En tout, une petite trentaine de minutes dédiées à la souveraineté du peuple, à l'Europe, et à la politique internationale. Un beau discours, très préparé, et, c'est assez rare pour le noter, dûment lu à l'aide de ses lunettes de vue. Où il s'interroge sur la souveraineté d'un peuple qui a vu son vote au référendum de 2005 piétiné par Nicolas Sarkozy. « Qu'il s'agisse du traité européen, ou de cette participation à l'Otan, nous, le Front de gauche, proclamons que nous soumettrons au référendum populaire ces deux engagements. La France doit proposer une nouvelle alliance altermondialiste indépendante des USA. [...] La France n'est pas une nation occidentale.

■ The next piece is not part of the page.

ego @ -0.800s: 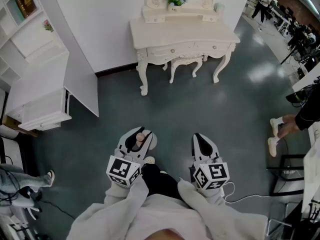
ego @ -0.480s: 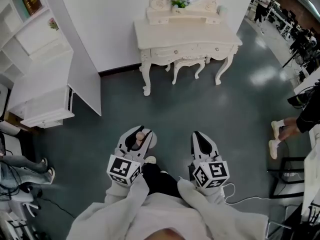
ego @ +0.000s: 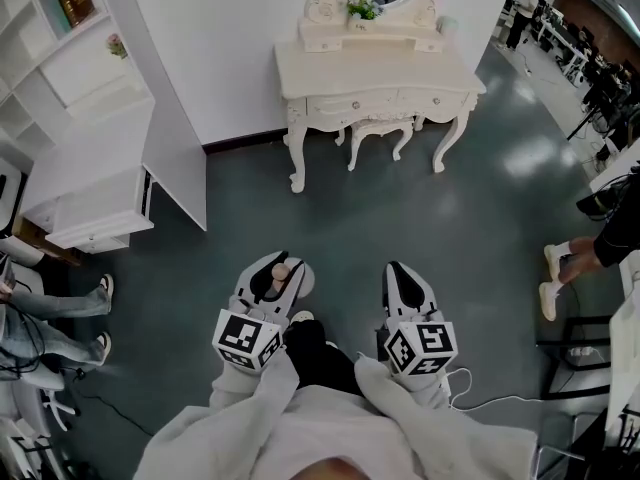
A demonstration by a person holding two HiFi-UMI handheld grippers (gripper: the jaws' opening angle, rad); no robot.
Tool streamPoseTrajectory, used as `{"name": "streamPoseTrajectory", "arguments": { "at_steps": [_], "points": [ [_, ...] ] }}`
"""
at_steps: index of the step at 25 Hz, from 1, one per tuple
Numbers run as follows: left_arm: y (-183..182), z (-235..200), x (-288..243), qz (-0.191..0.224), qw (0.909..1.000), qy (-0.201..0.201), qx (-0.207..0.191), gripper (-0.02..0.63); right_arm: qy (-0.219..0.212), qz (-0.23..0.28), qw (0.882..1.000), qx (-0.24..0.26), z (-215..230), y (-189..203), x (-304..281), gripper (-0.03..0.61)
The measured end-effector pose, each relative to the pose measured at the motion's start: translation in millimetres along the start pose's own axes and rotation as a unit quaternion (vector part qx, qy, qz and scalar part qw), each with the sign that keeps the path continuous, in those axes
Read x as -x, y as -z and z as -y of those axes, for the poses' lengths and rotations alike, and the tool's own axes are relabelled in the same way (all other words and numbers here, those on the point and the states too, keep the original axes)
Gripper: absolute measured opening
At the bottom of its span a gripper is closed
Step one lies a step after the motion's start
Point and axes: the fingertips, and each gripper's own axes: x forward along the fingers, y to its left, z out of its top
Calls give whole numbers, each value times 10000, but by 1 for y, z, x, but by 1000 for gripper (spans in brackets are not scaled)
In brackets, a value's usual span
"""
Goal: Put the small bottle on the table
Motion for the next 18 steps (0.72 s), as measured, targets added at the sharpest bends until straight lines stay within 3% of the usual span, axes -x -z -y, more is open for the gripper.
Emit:
{"name": "streamPoseTrajectory", "arguments": {
  "at_steps": [9, 18],
  "points": [
    [1, 16, -13, -40, 9999, 166, 24, 135, 238, -2, 9997, 82, 20, -3, 9, 37],
    [-8, 3, -72, -59, 9993, 351, -87, 135, 386, 116, 9990, 204, 53, -28, -27, 37]
  ]
}}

Elle est une nation univeraliste ! » Et d'appeler, avec une certaine émotion à retrouver « le temps des cerises » en ce « mois de Germinal » .

Une quinquagénaire dans la foule : « Toute cette énergie, cette ferveur, ça me rappelle ma jeunesse, avant le tournant de 1983, quand on croyait encore à une vraie gauche. » « On ne s'en sortira pas sans l'Europe, poursuit une étudiante en droit constitutionnel, venue de Montpellier, mais pas cette Europe-là, libérale et obsédée par la concurrence. Il faut vraiment que ce sujet arrive à se faire une place dans la campagne. » Jean-Luc Mélenchon, en tout cas, s'y emploie.